• EXERCISE REQUIREMENTS
For this exercise, repeat the listing below from its first line through the line containing "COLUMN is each", exactly as written.

• INFORMATION PROVIDED

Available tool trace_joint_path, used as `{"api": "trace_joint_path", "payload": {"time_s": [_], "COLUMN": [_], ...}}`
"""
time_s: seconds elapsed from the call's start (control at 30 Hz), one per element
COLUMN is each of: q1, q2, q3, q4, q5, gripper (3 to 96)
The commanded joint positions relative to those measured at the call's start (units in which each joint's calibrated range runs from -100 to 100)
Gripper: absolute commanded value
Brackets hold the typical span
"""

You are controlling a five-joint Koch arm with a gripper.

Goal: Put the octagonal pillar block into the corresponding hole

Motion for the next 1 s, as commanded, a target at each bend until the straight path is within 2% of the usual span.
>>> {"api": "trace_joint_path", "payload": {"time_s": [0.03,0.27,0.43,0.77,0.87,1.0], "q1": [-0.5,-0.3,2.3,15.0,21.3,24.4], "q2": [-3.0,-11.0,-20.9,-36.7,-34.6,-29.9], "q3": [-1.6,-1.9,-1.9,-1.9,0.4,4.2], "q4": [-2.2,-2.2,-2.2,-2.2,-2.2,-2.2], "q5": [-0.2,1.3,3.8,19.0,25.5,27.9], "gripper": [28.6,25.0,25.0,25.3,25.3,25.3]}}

• RESULT OF THIS TASK
Available tool trace_joint_path, used as `{"api": "trace_joint_path", "payload": {"time_s": [_], "COLUMN": [_], ...}}`
"""
time_s: seconds elapsed from the call's start (control at 30 Hz), one per element
COLUMN is each of: q1, q2, q3, q4, q5, gripper (3 to 96)

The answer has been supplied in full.